In Tezos, a call to an external contract in a function is not made during the execution of the function, but is queued in a list of calls to be executed. The call order follows breadth-first search (BFS).

Consider Figure 1:

function a():
     call b()
     call d()
     return

function b():
     call c()
     return

function c():
     return

function d():
     return

In a traditional smart contract, the functions are executed in the following order:

start a()
- start b()
  - start c()
  - end c()
- end b()
- start d()
- end d()
end a()

In a Tezos contract, the order is:

Execute a() # Next calls: [b, d]
Execute b() # Next calls: [d, c]
Execute d() # Next calls: [c]
Execute c() # Next calls: []

In Tezos, the code of d() is executed before the code of c().

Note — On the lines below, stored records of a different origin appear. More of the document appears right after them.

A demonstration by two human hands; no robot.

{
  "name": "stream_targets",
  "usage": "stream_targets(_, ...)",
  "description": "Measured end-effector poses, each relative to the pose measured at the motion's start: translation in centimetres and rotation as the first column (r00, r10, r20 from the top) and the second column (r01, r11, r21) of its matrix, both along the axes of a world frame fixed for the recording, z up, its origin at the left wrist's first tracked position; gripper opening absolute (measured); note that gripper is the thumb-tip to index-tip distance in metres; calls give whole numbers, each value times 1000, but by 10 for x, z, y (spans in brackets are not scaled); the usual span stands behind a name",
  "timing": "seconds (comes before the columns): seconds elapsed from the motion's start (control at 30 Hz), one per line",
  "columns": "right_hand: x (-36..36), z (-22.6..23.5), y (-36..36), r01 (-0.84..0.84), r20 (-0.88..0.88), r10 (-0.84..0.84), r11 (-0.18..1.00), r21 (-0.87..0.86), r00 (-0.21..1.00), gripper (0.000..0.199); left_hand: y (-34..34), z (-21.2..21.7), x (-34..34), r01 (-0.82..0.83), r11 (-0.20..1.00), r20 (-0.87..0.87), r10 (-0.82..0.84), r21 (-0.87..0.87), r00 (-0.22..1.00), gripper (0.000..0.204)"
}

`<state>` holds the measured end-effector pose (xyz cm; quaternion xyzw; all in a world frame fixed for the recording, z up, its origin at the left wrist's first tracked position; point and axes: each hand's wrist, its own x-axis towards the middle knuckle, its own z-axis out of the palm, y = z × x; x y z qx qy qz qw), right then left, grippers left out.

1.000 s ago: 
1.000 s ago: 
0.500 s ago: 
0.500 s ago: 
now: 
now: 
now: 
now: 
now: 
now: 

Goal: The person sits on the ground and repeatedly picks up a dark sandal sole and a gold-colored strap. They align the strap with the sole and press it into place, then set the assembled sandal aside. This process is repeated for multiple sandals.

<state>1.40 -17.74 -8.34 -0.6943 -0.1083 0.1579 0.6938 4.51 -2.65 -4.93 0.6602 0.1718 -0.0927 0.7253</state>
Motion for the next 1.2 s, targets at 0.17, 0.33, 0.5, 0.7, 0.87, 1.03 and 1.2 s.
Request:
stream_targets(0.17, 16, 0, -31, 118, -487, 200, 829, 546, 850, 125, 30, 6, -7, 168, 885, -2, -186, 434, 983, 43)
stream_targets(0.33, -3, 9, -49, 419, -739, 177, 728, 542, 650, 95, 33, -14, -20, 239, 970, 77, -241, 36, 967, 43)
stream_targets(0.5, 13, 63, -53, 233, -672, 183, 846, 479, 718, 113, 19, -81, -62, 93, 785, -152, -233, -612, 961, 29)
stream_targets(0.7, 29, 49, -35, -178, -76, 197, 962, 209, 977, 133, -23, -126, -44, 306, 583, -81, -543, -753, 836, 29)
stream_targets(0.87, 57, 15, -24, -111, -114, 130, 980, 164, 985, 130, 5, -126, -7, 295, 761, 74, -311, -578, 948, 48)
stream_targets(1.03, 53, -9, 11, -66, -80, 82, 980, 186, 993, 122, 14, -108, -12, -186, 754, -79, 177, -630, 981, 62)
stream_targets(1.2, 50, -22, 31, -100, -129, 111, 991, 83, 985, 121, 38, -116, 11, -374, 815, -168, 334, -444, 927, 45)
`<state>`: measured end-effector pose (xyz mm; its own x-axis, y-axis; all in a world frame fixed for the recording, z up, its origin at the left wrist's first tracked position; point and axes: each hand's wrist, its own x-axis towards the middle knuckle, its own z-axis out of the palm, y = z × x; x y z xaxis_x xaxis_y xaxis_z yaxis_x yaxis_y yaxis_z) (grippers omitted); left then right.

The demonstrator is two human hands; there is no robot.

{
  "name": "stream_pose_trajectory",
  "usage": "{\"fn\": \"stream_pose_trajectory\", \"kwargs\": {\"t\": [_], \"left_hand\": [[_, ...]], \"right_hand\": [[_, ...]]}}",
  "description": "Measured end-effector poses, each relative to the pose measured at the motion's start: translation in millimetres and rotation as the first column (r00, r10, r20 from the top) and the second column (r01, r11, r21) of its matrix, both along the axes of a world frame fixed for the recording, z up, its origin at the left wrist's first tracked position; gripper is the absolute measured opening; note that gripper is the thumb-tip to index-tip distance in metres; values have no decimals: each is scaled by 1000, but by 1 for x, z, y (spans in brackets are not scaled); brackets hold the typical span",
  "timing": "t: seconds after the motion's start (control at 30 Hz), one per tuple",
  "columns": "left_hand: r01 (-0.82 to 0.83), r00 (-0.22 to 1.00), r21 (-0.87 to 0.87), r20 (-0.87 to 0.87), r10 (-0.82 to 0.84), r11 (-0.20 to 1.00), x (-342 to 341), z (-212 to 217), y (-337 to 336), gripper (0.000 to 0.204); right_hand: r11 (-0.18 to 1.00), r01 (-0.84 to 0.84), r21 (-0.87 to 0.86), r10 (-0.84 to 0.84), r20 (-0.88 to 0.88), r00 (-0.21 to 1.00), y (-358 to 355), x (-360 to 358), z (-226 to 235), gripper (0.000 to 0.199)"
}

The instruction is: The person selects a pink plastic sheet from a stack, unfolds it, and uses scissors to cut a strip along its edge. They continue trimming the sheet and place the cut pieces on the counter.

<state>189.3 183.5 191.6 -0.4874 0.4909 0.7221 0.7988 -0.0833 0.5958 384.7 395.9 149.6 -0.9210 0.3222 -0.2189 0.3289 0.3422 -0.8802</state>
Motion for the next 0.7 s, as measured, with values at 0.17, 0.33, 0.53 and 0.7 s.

This unusual order of execution leads to two types of vulnerabilities:

Callback authorization bypass
Call injection

Callback authorization bypass

Description

The message-passing architecture of Tezos prevents contracts from reading the return value of an external call, so a callback must be used. Since there’s no built-in mitigation, using a callback will likely lead to access control issues. We call this attack a callback authorization bypass.

To illustrate this, consider a contract that needs to read its balance in a token. Figure 2 shows how a contract in a direct call system would work:

### contract Token
function balanceOf(address addr):
    return balances[addr]

### contract MyContract
function f():
     my_balance = token.balanceOf(self)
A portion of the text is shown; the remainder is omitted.